Produce an exact copy of the data below.

::::

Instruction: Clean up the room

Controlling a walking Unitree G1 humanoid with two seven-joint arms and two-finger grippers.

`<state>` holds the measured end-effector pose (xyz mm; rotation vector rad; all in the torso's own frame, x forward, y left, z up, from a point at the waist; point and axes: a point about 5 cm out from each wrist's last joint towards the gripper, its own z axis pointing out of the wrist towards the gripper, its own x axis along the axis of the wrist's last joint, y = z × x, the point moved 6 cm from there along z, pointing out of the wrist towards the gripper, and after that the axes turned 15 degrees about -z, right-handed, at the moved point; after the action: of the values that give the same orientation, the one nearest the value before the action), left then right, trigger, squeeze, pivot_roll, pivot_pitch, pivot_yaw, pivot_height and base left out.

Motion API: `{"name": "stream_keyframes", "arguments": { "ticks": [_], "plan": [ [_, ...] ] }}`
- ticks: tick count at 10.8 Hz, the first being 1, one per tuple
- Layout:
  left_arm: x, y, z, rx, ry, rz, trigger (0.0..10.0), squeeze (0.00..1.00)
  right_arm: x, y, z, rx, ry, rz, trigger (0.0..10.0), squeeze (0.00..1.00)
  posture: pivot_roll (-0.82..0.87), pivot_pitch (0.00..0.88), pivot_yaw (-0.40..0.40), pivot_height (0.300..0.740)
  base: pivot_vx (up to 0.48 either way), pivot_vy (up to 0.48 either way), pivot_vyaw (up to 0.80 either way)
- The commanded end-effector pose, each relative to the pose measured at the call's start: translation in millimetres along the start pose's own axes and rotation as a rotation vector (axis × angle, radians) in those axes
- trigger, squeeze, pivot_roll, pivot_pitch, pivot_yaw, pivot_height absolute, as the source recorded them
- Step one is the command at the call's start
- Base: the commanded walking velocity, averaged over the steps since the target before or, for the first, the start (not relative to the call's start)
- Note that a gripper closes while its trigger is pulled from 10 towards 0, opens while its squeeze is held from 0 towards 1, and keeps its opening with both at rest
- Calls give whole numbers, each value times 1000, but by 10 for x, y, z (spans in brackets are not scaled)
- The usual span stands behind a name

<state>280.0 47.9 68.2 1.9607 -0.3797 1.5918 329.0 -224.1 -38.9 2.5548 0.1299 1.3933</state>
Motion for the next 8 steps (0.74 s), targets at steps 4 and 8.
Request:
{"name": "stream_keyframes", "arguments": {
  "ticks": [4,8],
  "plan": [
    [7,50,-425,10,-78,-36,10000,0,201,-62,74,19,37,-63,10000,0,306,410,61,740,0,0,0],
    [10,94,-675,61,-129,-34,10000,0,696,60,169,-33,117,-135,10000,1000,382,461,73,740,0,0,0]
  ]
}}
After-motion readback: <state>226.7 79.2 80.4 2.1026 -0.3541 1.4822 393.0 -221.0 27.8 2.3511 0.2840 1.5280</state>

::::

ANSWER BELOW:
Instruction: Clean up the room

Controlling a walking Unitree G1 humanoid with two seven-joint arms and two-finger grippers.

`<state>` holds the measured end-effector pose (xyz mm; rotation vector rad; all in the torso's own frame, x forward, y left, z up, from a point at the waist; point and axes: a point about 5 cm out from each wrist's last joint towards the gripper, its own z axis pointing out of the wrist towards the gripper, its own x axis along the axis of the wrist's last joint, y = z × x, the point moved 6 cm from there along z, pointing out of the wrist towards the gripper, and after that the axes turned 15 degrees about -z, right-handed, at the moved point; after the action: of the values that give the same orientation, the one nearest the value before the action), left then right, trigger, squeeze, pivot_roll, pivot_pitch, pivot_yaw, pivot_height and base left out.

Motion API: `{"name": "stream_keyframes", "arguments": { "ticks": [_], "plan": [ [_, ...] ] }}`
- ticks: tick count at 10.8 Hz, the first being 1, one per tuple
- Layout:
  left_arm: x, y, z, rx, ry, rz, trigger (0.0..10.0), squeeze (0.00..1.00)
  right_arm: x, y, z, rx, ry, rz, trigger (0.0..10.0), squeeze (0.00..1.00)
  posture: pivot_roll (-0.82..0.87), pivot_pitch (0.00..0.88), pivot_yaw (-0.40..0.40), pivot_height (0.300..0.740)
  base: pivot_vx (up to 0.48 either way), pivot_vy (up to 0.48 either way), pivot_vyaw (up to 0.80 either way)
- The commanded end-effector pose, each relative to the pose measured at the call's start: translation in millimetres along the start pose's own axes and rotation as a rotation vector (axis × angle, radians) in those axes
- trigger, squeeze, pivot_roll, pivot_pitch, pivot_yaw, pivot_height absolute, as the source recorded them
- Step one is the command at the call's start
- Base: the commanded walking velocity, averaged over the steps since the target before or, for the first, the start (not relative to the call's start)
- Note that a gripper closes while its trigger is pulled from 10 towards 0, opens while its squeeze is held from 0 towards 1, and keeps its opening with both at rest
- Calls give whole numbers, each value times 1000, but by 10 for x, y, z (spans in brackets are not scaled)
- The usual span stands behind a name

<state>280.0 47.9 68.2 1.9607 -0.3797 1.5918 329.0 -224.1 -38.9 2.5548 0.1299 1.3933</state>
Motion for the next 8 steps (0.74 s), targets at steps 4 and 8.
Request:
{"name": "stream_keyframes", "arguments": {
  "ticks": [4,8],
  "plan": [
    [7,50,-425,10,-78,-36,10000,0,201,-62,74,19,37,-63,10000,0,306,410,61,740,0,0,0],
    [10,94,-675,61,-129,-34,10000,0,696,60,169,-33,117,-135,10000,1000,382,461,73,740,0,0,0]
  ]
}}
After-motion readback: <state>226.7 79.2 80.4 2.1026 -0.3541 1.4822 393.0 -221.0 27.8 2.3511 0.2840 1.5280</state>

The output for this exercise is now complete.